Deepening Your Practice
Once you have established a consistent TRE practice and developed solid self-regulation skills, you can explore more targeted and nuanced ways of working with the tremor mechanism. This section offers techniques for experienced practitioners who want to expand their practice.
What This Section Covers
- Working with Specific Body Areas – Targeting regions like hips, shoulders, jaw, and chest
- Alternative Positions – Side-lying, prone, standing, seated, and wall-supported variations
- Activation Techniques – Squeeze and release, PNF stretching, and isometric methods
- Self-Touch Techniques – Using touch to enhance release and provide self-soothing
- Sound and Breath – Vocalisations and breathing techniques for deeper work
- Partner Practice – Working with TRE alongside another person
- Group Practice – Practising in community and finding local groups
Before exploring these techniques, ensure you have:
- At least 2–3 months of consistent practice
- Strong self-regulation skills
- Understanding of your own window of tolerance
- Reviewed the safety guidelines
Developing Your Long-Term Practice
As your practice matures, it naturally evolves. The techniques in this section are not goals to achieve but options to explore when they feel right.
Signs You Are Ready to Deepen
| Sign | What It Suggests |
|---|---|
| Practice feels routine and integrated | Your nervous system has adapted; you may be ready for variation |
| Tremors are consistent and manageable | Your self-regulation is solid |
| You are curious about exploring more | Natural readiness to expand |
| Sessions feel complete but perhaps too predictable | Time for new stimulation |
How Practice Evolves Over Time
Months 1–3: Learning the basics, building self-regulation, establishing consistency.
Months 3–6: Practice becomes familiar; you understand your patterns; tremors are predictable and manageable.
Months 6–12: Ready to explore variations; may notice different body areas wanting attention; emotional material may arise more readily.
Year 1+: Practice adapts to your needs; you develop intuition about what your body requires; techniques from this section become natural options.
Keeping Practice Fresh
If your practice feels stale:
- Try a different position from Alternative Positions
- Work with a body area you have not focused on before
- Add sound or breath techniques
- Practice with a partner or join a group
- Take a break and return fresh
- Work with a provider for new perspective
When to Stay with the Basics
More is not always better.

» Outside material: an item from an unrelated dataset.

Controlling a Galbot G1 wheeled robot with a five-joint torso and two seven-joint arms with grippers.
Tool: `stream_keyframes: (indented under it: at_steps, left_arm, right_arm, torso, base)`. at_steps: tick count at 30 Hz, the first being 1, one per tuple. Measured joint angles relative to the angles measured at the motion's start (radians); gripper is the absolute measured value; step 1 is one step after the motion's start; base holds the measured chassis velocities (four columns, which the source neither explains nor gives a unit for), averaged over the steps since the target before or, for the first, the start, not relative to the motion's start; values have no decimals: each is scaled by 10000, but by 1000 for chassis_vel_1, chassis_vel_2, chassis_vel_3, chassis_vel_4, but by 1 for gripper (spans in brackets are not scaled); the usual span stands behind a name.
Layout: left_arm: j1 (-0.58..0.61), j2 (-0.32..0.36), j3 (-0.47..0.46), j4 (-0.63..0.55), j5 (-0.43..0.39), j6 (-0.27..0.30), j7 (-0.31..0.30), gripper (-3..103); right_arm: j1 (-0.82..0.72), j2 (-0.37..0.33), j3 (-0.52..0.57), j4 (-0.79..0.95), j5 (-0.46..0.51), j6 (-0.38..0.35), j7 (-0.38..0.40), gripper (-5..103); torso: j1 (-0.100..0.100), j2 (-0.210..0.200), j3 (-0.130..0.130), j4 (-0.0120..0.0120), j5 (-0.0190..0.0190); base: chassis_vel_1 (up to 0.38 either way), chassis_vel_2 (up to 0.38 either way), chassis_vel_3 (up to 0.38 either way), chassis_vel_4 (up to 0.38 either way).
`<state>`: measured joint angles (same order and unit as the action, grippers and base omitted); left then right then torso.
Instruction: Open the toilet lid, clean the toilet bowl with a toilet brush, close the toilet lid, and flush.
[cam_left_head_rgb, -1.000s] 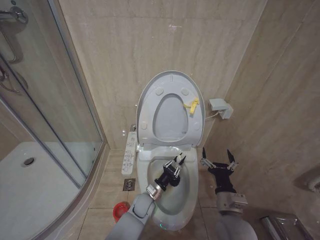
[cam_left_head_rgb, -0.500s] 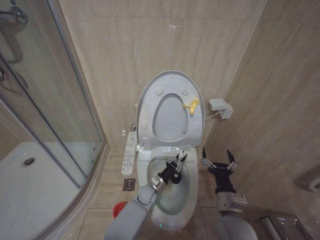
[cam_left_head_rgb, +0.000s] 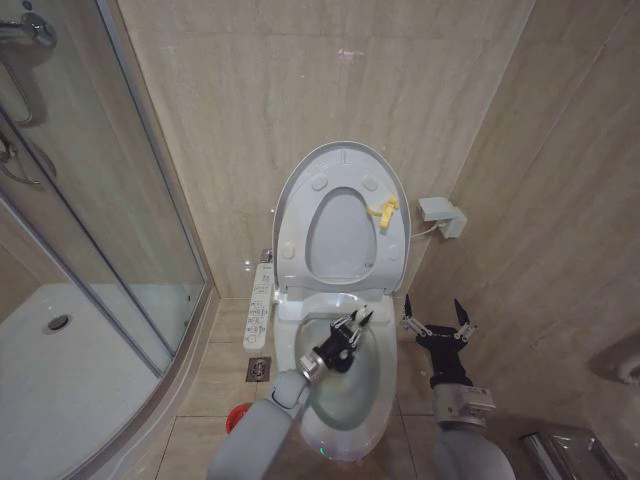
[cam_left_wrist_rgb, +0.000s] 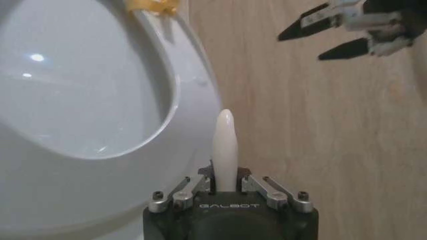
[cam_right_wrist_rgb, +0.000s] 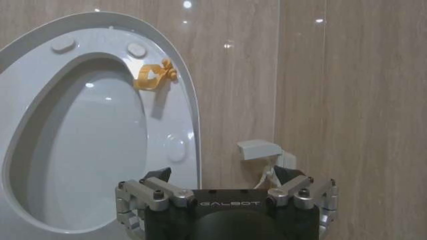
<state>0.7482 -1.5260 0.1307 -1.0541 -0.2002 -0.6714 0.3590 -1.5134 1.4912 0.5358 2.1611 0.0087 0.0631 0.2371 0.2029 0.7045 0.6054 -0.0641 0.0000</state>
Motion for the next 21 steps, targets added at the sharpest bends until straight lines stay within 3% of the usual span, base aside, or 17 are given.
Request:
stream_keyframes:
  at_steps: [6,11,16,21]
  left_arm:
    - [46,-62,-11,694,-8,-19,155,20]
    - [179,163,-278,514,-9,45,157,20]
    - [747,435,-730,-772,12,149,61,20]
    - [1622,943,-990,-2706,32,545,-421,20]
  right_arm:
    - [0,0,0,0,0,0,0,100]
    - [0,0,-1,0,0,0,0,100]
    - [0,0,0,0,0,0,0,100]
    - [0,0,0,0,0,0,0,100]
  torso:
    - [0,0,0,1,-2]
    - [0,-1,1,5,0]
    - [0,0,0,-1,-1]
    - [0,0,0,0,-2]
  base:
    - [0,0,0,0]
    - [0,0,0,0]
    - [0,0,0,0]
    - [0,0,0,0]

Return to foundational practice when:
- Life is particularly stressful
- You feel destabilised or over-activated
- New techniques feel like too much
- Your nervous system needs simplicity
- You are recovering from illness or difficulty
Your body knows what it needs. If you feel drawn to explore something in this section, trust that. If you feel resistance, honour that too. There is no requirement to use advanced techniques: many people practise basic TRE for years with profound benefit.
A Note on "Advanced"
These techniques are called "advanced" not because they are better, but because they build on foundational skills. The basic TRE practice remains the core. Everything in this section is optional enhancement.
The most important elements of TRE practice are always:
- Consistency
- Self-regulation
- Listening to your body
- Integration and rest
No technique in this section replaces those fundamentals.